= Exercise directions =
The records are to be copied in their entirety, exactly as given.

= Entries provided =
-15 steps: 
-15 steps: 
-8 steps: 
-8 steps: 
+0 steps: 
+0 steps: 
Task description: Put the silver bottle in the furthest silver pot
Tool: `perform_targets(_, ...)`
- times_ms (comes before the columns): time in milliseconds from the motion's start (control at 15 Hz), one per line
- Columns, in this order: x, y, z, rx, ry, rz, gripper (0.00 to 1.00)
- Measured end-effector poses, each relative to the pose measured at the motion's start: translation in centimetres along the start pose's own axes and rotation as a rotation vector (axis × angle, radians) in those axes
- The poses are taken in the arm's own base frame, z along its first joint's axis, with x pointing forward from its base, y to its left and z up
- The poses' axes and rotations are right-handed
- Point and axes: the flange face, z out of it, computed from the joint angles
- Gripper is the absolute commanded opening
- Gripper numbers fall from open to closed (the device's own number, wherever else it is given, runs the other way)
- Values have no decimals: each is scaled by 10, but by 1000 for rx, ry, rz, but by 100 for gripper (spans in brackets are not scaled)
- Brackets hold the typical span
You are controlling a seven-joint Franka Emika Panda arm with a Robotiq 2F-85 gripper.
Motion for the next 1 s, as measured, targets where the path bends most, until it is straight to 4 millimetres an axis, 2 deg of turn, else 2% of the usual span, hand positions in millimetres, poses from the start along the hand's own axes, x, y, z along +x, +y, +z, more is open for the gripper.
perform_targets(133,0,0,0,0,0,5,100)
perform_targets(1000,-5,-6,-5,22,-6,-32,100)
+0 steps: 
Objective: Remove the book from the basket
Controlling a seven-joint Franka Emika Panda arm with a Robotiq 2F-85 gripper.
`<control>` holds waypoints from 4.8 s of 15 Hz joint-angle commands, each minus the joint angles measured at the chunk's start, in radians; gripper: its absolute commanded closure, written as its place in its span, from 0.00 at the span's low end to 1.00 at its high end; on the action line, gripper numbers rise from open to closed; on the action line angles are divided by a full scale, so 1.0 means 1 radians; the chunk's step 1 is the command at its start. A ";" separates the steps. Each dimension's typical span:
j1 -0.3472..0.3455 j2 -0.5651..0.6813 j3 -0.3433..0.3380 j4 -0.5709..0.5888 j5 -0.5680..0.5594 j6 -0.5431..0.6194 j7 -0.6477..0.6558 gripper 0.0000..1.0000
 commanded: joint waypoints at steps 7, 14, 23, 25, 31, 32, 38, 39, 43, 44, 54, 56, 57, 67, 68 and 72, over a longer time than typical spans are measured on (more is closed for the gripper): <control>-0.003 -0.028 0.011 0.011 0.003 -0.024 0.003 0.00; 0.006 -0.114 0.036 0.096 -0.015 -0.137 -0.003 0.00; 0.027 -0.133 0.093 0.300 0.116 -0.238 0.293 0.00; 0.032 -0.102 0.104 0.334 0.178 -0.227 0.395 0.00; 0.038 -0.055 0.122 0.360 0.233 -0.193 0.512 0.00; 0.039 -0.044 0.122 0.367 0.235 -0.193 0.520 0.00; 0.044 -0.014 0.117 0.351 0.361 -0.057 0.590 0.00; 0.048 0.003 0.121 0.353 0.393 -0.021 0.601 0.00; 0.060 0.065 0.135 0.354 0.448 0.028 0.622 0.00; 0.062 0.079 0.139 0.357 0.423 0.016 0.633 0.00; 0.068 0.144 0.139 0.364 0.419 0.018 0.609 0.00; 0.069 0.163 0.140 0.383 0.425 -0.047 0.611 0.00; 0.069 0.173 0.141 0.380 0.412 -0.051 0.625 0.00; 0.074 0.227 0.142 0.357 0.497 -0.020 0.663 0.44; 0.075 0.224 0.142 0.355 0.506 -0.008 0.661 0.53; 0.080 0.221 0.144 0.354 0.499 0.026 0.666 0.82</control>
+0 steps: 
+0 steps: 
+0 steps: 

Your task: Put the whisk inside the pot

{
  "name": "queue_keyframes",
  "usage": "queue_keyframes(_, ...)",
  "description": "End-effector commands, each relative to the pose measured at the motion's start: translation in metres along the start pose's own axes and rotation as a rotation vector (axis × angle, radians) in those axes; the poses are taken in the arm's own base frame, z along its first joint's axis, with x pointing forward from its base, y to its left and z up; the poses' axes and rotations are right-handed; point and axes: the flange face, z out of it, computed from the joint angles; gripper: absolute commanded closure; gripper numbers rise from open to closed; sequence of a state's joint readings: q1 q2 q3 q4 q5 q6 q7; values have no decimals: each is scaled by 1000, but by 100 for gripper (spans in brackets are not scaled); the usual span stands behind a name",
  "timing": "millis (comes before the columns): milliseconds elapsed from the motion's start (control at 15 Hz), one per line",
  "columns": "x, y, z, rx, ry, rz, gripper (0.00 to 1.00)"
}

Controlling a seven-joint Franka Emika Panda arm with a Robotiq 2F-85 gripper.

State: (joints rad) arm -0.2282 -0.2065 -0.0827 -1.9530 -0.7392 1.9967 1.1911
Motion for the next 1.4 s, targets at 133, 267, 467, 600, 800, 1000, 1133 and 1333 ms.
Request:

= Written reply =
-15 steps: 
-15 steps: 
-8 steps: 
-8 steps: 
+0 steps: 
+0 steps: 
Task description: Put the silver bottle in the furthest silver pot
Tool: `perform_targets(_, ...)`
- times_ms (comes before the columns): time in milliseconds from the motion's start (control at 15 Hz), one per line
- Columns, in this order: x, y, z, rx, ry, rz, gripper (0.00 to 1.00)
- Measured end-effector poses, each relative to the pose measured at the motion's start: translation in centimetres along the start pose's own axes and rotation as a rotation vector (axis × angle, radians) in those axes
- The poses are taken in the arm's own base frame, z along its first joint's axis, with x pointing forward from its base, y to its left and z up
- The poses' axes and rotations are right-handed
- Point and axes: the flange face, z out of it, computed from the joint angles
- Gripper is the absolute commanded opening
- Gripper numbers fall from open to closed (the device's own number, wherever else it is given, runs the other way)
- Values have no decimals: each is scaled by 10, but by 1000 for rx, ry, rz, but by 100 for gripper (spans in brackets are not scaled)
- Brackets hold the typical span
You are controlling a seven-joint Franka Emika Panda arm with a Robotiq 2F-85 gripper.
Motion for the next 1 s, as measured, targets where the path bends most, until it is straight to 4 millimetres an axis, 2 deg of turn, else 2% of the usual span, hand positions in millimetres, poses from the start along the hand's own axes, x, y, z along +x, +y, +z, more is open for the gripper.
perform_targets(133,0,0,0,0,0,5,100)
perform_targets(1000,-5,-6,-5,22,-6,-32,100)
+0 steps: 
Objective: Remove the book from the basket
Controlling a seven-joint Franka Emika Panda arm with a Robotiq 2F-85 gripper.
`<control>` holds waypoints from 4.8 s of 15 Hz joint-angle commands, each minus the joint angles measured at the chunk's start, in radians; gripper: its absolute commanded closure, written as its place in its span, from 0.00 at the span's low end to 1.00 at its high end; on the action line, gripper numbers rise from open to closed; on the action line angles are divided by a full scale, so 1.0 means 1 radians; the chunk's step 1 is the command at its start. A ";" separates the steps. Each dimension's typical span:
j1 -0.3472..0.3455 j2 -0.5651..0.6813 j3 -0.3433..0.3380 j4 -0.5709..0.5888 j5 -0.5680..0.5594 j6 -0.5431..0.6194 j7 -0.6477..0.6558 gripper 0.0000..1.0000
 commanded: joint waypoints at steps 7, 14, 23, 25, 31, 32, 38, 39, 43, 44, 54, 56, 57, 67, 68 and 72, over a longer time than typical spans are measured on (more is closed for the gripper): <control>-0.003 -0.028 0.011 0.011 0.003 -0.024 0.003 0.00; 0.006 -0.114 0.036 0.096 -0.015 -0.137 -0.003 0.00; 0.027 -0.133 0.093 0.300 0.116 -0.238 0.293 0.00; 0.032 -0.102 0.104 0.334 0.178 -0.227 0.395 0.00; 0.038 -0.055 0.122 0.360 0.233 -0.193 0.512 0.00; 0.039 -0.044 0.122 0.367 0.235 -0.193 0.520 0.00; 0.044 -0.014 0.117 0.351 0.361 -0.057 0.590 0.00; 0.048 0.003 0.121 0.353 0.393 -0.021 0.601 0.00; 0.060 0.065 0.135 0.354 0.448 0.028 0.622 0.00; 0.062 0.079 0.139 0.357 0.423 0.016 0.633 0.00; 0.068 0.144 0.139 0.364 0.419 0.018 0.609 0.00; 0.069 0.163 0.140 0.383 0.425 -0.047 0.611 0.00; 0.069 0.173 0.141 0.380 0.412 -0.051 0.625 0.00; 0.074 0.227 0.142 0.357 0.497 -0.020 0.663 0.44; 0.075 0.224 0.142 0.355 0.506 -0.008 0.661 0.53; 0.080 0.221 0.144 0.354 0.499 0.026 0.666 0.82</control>
+0 steps: 
+0 steps: 
+0 steps: 

Your task: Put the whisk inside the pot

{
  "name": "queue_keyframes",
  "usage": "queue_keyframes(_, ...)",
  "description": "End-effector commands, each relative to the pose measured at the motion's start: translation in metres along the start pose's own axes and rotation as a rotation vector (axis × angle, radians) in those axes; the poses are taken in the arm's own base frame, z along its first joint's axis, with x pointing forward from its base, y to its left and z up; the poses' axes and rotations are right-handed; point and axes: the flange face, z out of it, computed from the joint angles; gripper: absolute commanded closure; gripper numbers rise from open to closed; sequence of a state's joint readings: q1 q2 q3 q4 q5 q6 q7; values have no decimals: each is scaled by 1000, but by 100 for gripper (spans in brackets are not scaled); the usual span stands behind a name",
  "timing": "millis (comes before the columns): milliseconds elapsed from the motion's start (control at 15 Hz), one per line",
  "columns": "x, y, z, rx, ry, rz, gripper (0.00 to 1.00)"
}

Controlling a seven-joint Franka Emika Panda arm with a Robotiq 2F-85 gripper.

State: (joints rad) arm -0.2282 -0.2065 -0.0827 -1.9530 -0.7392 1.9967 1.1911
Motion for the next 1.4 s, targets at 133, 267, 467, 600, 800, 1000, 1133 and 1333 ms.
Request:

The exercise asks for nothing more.